Inclusion criteria for study subjects were as follows: (1) those diagnosed with GDM on the basis of the oral glucose tolerance test, which was published by the International Association of Diabetes and Pregnancy Study Groups in 2010;18 (2) age between 20 and 40 years; (3) gestational age between 24 and 31 weeks, with the upper limit of gestational age at inclusion set at 31 weeks to allow for at least 6 weeks of intervention; (4) single pregnancy; (5) body mass index (BMI) <40 kg/m2; and (6) having complete cognitive and behavioral abilities.
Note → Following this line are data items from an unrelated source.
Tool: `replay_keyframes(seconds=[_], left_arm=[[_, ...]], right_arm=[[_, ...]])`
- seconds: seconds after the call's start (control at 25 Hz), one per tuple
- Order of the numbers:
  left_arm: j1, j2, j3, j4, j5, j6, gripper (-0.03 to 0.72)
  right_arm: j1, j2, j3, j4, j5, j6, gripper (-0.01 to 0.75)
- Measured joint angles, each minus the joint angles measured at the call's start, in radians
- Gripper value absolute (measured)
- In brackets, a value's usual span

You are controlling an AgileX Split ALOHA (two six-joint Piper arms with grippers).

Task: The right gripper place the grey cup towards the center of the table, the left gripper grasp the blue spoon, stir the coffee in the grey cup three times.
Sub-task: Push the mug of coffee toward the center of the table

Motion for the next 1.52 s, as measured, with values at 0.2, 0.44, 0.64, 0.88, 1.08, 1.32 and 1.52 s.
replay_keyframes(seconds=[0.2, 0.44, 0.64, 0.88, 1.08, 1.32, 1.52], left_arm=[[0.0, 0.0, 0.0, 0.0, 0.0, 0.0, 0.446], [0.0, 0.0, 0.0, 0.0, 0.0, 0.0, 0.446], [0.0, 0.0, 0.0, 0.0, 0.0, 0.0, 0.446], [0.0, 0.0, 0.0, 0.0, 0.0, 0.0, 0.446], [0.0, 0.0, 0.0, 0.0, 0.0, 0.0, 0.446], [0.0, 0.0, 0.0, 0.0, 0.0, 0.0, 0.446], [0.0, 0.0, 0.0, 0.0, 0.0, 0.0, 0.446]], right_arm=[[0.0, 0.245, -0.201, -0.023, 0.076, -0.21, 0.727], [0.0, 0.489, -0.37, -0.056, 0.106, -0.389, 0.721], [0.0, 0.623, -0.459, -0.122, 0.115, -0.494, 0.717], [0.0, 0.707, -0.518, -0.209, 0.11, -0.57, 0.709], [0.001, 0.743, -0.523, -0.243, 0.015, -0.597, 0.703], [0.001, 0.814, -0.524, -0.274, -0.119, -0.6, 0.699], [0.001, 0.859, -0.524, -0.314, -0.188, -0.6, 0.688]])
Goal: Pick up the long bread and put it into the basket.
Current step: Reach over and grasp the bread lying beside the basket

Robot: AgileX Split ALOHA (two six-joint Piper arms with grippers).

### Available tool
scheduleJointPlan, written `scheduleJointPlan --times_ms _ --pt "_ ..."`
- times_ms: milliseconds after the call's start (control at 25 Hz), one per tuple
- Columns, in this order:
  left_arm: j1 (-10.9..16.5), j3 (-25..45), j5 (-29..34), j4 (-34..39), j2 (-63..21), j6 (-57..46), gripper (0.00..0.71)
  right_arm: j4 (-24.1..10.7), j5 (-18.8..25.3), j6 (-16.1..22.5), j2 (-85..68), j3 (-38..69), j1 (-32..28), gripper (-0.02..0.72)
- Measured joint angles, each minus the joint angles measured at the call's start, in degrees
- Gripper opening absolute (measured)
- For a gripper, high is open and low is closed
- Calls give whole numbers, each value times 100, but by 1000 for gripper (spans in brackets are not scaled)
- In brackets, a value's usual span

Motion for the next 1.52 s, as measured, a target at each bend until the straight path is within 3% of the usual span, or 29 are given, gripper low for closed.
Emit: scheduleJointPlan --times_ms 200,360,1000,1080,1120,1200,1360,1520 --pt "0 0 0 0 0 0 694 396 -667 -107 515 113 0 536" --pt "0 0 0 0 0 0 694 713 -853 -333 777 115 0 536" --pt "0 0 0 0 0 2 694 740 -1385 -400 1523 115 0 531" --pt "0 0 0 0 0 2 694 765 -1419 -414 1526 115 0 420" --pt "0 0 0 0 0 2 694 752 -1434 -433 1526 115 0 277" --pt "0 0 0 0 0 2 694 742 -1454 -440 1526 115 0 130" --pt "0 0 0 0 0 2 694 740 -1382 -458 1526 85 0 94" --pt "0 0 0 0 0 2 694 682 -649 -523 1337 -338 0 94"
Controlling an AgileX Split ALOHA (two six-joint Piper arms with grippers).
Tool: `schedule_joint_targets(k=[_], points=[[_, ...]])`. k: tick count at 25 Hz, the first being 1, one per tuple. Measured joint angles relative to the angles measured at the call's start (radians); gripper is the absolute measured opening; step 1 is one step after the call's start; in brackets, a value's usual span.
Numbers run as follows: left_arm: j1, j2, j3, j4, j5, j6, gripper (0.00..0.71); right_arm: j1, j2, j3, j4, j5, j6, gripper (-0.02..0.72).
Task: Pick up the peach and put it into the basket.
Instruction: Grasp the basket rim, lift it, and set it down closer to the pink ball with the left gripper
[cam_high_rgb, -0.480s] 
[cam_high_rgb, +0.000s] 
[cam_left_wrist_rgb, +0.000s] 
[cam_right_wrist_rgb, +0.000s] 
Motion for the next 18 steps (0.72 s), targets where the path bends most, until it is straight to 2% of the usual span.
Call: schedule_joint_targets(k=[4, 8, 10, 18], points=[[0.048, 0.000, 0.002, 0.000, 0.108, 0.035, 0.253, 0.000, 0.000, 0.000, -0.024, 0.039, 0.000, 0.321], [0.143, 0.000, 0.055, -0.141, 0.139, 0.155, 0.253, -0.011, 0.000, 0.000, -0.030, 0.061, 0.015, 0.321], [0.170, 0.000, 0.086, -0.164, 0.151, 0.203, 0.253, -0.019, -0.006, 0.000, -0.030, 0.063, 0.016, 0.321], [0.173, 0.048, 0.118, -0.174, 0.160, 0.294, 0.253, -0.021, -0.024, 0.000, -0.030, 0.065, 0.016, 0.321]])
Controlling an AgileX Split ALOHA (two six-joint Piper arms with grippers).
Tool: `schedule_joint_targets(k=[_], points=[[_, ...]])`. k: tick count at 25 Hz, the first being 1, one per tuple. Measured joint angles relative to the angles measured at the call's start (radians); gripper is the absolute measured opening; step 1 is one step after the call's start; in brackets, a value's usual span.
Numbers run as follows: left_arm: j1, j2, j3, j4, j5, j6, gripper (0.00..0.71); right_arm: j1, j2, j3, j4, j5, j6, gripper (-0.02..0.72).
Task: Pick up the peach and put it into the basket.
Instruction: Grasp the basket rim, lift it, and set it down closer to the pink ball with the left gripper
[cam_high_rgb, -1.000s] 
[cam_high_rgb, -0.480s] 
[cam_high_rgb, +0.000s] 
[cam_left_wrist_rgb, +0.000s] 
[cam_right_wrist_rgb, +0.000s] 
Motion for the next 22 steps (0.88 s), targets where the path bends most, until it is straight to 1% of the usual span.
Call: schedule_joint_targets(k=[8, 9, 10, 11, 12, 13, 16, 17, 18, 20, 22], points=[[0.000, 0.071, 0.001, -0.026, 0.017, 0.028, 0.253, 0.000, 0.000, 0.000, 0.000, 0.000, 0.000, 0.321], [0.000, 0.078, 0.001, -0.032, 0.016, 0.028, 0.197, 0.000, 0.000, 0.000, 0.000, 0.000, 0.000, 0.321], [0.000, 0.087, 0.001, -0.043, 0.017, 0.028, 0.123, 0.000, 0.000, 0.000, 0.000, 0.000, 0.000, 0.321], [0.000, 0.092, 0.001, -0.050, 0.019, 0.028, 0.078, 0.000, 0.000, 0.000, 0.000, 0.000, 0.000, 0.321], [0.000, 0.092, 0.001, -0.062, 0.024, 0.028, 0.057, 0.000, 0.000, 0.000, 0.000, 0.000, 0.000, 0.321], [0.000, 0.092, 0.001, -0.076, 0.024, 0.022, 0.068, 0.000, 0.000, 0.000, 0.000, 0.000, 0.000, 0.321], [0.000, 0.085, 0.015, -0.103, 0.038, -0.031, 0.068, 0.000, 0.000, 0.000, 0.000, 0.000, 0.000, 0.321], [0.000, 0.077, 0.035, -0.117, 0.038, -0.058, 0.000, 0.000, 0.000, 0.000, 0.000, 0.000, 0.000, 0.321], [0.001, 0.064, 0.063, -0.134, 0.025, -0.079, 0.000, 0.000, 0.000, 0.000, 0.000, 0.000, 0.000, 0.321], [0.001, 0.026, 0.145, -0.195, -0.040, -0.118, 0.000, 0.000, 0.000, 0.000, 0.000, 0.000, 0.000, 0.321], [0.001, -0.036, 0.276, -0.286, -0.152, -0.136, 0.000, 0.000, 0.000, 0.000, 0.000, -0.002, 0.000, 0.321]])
Exclusion criteria were as follows: (1) previous abortion history; (2) participation in other planned and supervised exercise programs or research activity during this research period; and (3) patients with severe obstetric contraindications and complications listed in the Canadian Guidelines for the Activities of Pregnant Women.19
Non-members of the research group (who were unaware of the research design) used the SPSS software program to generate a set of random number sequences. The research group members input the random numbers into sequentially coded, opaque, and sealed envelopes. The random numbers were arranged in odd or even groups, with the odd number as the resistance exercise group and the even number as the aerobic exercise group. Finally, 49 patients were included in the resistance exercise group, and 51 patients were included in the aerobic exercise group.
The present study referred to the study by Brankston et al, whose intervention measures and outcome indicators were similar to those of the present study, and the sample size was calculated based on blood glucose indicators.13 The significance level α=0.05 and the test efficiency 1−β=0.8 were set for bilateral test. So, 38 patients were required in each group. Assuming a 20% lost to follow-up rate, 48 subjects would be needed for inclusion in each group.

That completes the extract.